• [The problem]:
Return every line of the data that contains the string "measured".

(Beginning of Dataset excerpt)

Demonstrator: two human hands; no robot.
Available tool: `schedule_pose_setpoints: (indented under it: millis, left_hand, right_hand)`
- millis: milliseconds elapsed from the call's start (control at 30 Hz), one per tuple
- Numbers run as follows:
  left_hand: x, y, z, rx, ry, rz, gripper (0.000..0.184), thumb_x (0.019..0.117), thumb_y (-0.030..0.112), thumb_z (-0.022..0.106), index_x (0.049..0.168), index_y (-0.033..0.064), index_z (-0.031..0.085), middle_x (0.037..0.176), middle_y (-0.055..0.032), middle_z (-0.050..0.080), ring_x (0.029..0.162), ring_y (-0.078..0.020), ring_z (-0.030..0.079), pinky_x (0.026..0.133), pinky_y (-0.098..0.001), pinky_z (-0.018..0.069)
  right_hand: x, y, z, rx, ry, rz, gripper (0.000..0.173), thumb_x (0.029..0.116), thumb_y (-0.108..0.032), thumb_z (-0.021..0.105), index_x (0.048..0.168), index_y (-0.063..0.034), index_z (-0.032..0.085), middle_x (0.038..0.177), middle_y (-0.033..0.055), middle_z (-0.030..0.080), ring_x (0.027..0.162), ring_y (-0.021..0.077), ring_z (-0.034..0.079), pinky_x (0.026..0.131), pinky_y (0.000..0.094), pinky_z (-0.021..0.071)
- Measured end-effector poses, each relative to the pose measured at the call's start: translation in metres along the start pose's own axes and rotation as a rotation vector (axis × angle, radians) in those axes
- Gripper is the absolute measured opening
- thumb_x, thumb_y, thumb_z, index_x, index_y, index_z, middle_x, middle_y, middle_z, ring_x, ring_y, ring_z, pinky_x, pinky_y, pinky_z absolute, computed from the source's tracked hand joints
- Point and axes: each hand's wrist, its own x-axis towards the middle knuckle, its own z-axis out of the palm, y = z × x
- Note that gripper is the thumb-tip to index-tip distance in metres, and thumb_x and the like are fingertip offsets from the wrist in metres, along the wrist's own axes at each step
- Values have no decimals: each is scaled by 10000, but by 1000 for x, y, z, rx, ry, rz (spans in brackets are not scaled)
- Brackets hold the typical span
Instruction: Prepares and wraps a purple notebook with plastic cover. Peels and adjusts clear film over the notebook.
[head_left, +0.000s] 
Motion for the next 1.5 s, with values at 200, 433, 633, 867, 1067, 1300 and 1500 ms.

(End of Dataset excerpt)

• [Exercise result]:
- Measured end-effector poses, each relative to the pose measured at the call's start: translation in metres along the start pose's own axes and rotation as a rotation vector (axis × angle, radians) in those axes
- Gripper is the absolute measured opening

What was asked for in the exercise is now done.